## [TASK GOAL]
Please return all of the records that follow, exactly as written.

[Data items]

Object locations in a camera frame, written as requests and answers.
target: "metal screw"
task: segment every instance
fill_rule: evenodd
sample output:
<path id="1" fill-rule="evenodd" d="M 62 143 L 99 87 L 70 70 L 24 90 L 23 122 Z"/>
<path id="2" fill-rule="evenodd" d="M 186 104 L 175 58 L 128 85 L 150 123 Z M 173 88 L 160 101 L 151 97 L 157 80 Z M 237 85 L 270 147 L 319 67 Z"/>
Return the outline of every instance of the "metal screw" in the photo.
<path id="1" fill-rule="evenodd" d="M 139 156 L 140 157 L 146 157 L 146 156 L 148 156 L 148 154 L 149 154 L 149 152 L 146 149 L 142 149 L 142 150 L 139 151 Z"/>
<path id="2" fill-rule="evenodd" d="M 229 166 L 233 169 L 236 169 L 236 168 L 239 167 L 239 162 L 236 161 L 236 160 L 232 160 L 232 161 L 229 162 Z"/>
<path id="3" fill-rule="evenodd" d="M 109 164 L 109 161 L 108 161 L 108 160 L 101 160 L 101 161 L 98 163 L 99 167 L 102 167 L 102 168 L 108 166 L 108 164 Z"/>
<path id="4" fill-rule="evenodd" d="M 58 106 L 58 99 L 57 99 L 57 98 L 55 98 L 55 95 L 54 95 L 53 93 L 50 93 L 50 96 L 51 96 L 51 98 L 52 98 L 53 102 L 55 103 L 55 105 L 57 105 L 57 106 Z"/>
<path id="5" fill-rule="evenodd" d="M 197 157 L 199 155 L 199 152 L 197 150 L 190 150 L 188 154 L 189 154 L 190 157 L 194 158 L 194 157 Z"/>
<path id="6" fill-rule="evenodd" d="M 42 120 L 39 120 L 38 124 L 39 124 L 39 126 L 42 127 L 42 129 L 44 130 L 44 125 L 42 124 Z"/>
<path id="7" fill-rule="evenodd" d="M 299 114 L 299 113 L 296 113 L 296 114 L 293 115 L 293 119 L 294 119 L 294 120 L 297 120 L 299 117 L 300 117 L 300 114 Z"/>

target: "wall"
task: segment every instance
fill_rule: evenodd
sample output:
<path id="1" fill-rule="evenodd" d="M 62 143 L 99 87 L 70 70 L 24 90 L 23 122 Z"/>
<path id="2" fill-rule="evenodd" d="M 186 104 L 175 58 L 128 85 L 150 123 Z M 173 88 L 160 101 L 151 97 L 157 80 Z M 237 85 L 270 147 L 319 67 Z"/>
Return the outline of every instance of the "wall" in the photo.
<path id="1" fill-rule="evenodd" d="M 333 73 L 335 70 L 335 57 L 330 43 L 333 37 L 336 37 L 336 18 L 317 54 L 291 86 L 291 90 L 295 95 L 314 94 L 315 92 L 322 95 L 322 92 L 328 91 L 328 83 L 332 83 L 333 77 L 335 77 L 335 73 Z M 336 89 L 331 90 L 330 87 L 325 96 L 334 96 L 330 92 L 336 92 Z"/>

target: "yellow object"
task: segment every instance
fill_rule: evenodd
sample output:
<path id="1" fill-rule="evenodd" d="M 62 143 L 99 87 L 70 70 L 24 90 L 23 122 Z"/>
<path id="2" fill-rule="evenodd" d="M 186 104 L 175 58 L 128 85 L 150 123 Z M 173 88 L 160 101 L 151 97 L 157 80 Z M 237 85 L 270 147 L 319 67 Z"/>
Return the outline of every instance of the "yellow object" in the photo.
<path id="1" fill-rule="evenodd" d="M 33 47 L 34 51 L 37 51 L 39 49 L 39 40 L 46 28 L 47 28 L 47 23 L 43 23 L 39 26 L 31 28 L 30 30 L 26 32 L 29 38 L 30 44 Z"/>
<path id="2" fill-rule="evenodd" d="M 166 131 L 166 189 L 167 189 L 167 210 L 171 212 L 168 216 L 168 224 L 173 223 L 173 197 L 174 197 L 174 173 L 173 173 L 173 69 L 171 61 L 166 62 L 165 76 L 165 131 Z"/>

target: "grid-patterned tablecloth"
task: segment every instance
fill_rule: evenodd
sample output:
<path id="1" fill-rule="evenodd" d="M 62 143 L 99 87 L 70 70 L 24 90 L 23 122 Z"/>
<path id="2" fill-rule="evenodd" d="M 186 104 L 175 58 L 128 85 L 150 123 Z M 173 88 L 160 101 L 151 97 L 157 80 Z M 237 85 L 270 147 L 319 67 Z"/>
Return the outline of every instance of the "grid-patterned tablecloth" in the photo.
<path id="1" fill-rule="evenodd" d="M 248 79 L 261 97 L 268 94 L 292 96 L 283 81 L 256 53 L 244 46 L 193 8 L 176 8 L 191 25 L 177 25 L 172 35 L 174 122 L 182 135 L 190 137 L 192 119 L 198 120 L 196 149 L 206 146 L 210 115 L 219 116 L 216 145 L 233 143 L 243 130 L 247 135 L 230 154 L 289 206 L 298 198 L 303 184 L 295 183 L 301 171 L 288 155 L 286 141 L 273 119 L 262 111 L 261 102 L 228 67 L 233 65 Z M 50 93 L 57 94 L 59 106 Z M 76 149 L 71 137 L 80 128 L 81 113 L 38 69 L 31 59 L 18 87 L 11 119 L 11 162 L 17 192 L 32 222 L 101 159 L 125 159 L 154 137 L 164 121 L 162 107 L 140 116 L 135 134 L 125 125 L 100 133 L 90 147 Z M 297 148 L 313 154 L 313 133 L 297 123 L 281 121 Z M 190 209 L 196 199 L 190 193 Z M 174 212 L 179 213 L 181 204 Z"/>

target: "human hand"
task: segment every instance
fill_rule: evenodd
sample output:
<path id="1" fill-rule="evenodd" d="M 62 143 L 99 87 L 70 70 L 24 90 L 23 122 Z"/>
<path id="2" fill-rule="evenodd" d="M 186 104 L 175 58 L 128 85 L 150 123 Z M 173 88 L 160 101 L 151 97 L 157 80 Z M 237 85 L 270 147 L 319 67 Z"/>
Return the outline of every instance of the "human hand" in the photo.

## [WRITTEN RESPONSE]
Object locations in a camera frame, written as requests and answers.
target: "metal screw"
task: segment every instance
fill_rule: evenodd
sample output:
<path id="1" fill-rule="evenodd" d="M 62 143 L 99 87 L 70 70 L 24 90 L 23 122 Z"/>
<path id="2" fill-rule="evenodd" d="M 186 104 L 175 58 L 128 85 L 150 123 Z M 173 88 L 160 101 L 151 97 L 157 80 Z M 237 85 L 270 147 L 319 67 Z"/>
Return the outline of every instance of the "metal screw" in the photo.
<path id="1" fill-rule="evenodd" d="M 139 156 L 140 157 L 146 157 L 146 156 L 148 156 L 148 154 L 149 154 L 149 152 L 146 149 L 142 149 L 142 150 L 139 151 Z"/>
<path id="2" fill-rule="evenodd" d="M 229 166 L 233 169 L 236 169 L 236 168 L 239 167 L 239 162 L 236 161 L 236 160 L 232 160 L 232 161 L 229 162 Z"/>
<path id="3" fill-rule="evenodd" d="M 109 164 L 109 161 L 108 161 L 108 160 L 101 160 L 101 161 L 98 163 L 99 167 L 102 167 L 102 168 L 108 166 L 108 164 Z"/>
<path id="4" fill-rule="evenodd" d="M 58 106 L 58 99 L 57 99 L 57 98 L 55 98 L 55 95 L 54 95 L 53 93 L 50 93 L 50 96 L 51 96 L 51 98 L 52 98 L 53 102 L 55 103 L 55 105 L 57 105 L 57 106 Z"/>
<path id="5" fill-rule="evenodd" d="M 197 157 L 199 155 L 199 152 L 197 150 L 190 150 L 188 154 L 189 154 L 190 157 L 194 158 L 194 157 Z"/>
<path id="6" fill-rule="evenodd" d="M 42 120 L 39 120 L 38 124 L 39 124 L 39 126 L 42 127 L 42 129 L 44 130 L 44 125 L 42 124 Z"/>
<path id="7" fill-rule="evenodd" d="M 299 114 L 299 113 L 296 113 L 296 114 L 293 115 L 293 119 L 294 119 L 294 120 L 297 120 L 299 117 L 300 117 L 300 114 Z"/>

target: "wall"
task: segment every instance
fill_rule: evenodd
sample output:
<path id="1" fill-rule="evenodd" d="M 62 143 L 99 87 L 70 70 L 24 90 L 23 122 Z"/>
<path id="2" fill-rule="evenodd" d="M 186 104 L 175 58 L 128 85 L 150 123 Z M 173 88 L 160 101 L 151 97 L 157 80 Z M 237 85 L 270 147 L 319 67 Z"/>
Return the outline of every instance of the "wall" in the photo.
<path id="1" fill-rule="evenodd" d="M 333 73 L 335 70 L 335 57 L 330 43 L 333 37 L 336 37 L 336 18 L 317 54 L 291 86 L 291 90 L 295 95 L 314 94 L 315 92 L 322 95 L 322 92 L 328 91 L 328 83 L 332 83 L 333 77 L 335 77 L 335 73 Z M 336 89 L 331 90 L 330 87 L 325 96 L 334 96 L 330 92 L 336 92 Z"/>

target: "yellow object"
task: segment every instance
fill_rule: evenodd
sample output:
<path id="1" fill-rule="evenodd" d="M 62 143 L 99 87 L 70 70 L 24 90 L 23 122 Z"/>
<path id="2" fill-rule="evenodd" d="M 186 104 L 175 58 L 128 85 L 150 123 Z M 173 88 L 160 101 L 151 97 L 157 80 Z M 237 85 L 270 147 L 319 67 Z"/>
Return the outline of every instance of the "yellow object" in the photo.
<path id="1" fill-rule="evenodd" d="M 33 47 L 34 51 L 37 51 L 39 49 L 39 40 L 46 28 L 47 28 L 47 23 L 43 23 L 39 26 L 31 28 L 30 30 L 26 32 L 29 38 L 30 44 Z"/>
<path id="2" fill-rule="evenodd" d="M 166 131 L 166 189 L 167 189 L 167 210 L 171 212 L 168 216 L 168 224 L 173 223 L 173 197 L 174 197 L 174 173 L 173 173 L 173 69 L 171 61 L 166 62 L 165 76 L 165 131 Z"/>

target: "grid-patterned tablecloth"
task: segment every instance
fill_rule: evenodd
sample output:
<path id="1" fill-rule="evenodd" d="M 62 143 L 99 87 L 70 70 L 24 90 L 23 122 Z"/>
<path id="2" fill-rule="evenodd" d="M 186 104 L 175 58 L 128 85 L 150 123 Z M 173 88 L 160 101 L 151 97 L 157 80 Z M 237 85 L 270 147 L 319 67 Z"/>
Return the outline of every instance of the "grid-patterned tablecloth" in the photo.
<path id="1" fill-rule="evenodd" d="M 248 79 L 261 97 L 268 94 L 292 96 L 283 81 L 256 53 L 244 46 L 193 8 L 176 8 L 191 25 L 177 25 L 172 35 L 174 122 L 182 135 L 190 137 L 192 119 L 198 120 L 196 149 L 206 146 L 210 115 L 219 116 L 216 145 L 233 143 L 243 130 L 247 135 L 230 154 L 289 206 L 298 198 L 303 184 L 295 183 L 301 171 L 288 155 L 286 141 L 273 119 L 262 111 L 261 102 L 228 67 L 233 65 Z M 50 93 L 57 94 L 59 106 Z M 76 149 L 71 137 L 80 128 L 81 113 L 38 69 L 31 59 L 18 87 L 11 119 L 11 162 L 17 192 L 32 222 L 101 159 L 125 159 L 154 137 L 164 121 L 162 107 L 140 116 L 135 134 L 125 125 L 100 133 L 90 147 Z M 297 148 L 313 154 L 313 133 L 297 123 L 281 121 Z M 190 209 L 196 199 L 190 193 Z M 174 212 L 179 213 L 181 204 Z"/>

target: "human hand"
task: segment every instance
fill_rule: evenodd
sample output:
<path id="1" fill-rule="evenodd" d="M 62 143 L 99 87 L 70 70 L 24 90 L 23 122 Z"/>
<path id="2" fill-rule="evenodd" d="M 186 104 L 175 58 L 128 85 L 150 123 Z M 173 88 L 160 101 L 151 97 L 157 80 Z M 237 85 L 270 147 L 319 67 Z"/>
Return the outline of every instance of the "human hand" in the photo.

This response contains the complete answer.